• [Aim of the task] Look for the word "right". Copy every line of the listing where it occurs.

• [Data block]
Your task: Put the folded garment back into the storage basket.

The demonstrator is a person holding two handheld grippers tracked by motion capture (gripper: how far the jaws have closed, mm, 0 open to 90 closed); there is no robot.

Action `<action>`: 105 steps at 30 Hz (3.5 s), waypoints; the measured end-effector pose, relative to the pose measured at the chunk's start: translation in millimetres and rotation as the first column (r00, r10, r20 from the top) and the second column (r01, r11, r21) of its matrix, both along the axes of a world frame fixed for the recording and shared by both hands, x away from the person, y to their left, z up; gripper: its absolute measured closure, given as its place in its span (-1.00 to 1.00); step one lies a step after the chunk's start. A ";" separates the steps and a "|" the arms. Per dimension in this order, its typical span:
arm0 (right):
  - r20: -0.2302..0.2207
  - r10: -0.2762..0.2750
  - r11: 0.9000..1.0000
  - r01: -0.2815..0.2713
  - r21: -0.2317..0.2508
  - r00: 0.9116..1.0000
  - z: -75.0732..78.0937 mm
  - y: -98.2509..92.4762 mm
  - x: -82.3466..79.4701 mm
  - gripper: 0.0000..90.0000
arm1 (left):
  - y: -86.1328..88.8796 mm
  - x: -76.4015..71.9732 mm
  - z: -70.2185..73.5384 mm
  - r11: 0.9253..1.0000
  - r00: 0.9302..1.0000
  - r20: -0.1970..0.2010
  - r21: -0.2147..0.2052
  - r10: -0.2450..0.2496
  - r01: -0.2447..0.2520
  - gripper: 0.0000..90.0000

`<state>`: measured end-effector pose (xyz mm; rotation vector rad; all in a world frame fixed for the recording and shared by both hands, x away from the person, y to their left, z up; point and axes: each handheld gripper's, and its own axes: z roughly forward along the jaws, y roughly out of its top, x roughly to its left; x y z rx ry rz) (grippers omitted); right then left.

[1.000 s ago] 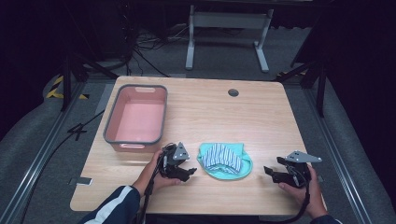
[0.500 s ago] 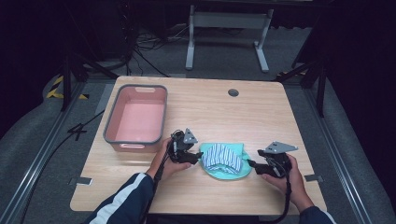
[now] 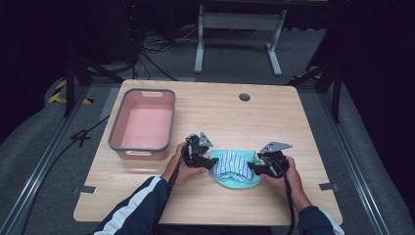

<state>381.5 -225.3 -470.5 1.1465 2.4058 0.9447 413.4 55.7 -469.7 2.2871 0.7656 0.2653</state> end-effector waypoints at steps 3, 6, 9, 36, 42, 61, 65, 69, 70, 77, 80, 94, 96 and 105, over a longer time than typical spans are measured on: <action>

• [Output for this exercise]
arm0 (right):
`<state>`: measured end-effector pose (xyz mm; rotation vector rad; all in a world frame fixed for the recording and shared by both hands, x away from the person, y to their left, z up; point and axes: each handheld gripper's, and its own axes: z roughly forward along the jaws, y roughly out of its top, x roughly to its left; x y z rx ry rz) (grippers omitted); right then left.

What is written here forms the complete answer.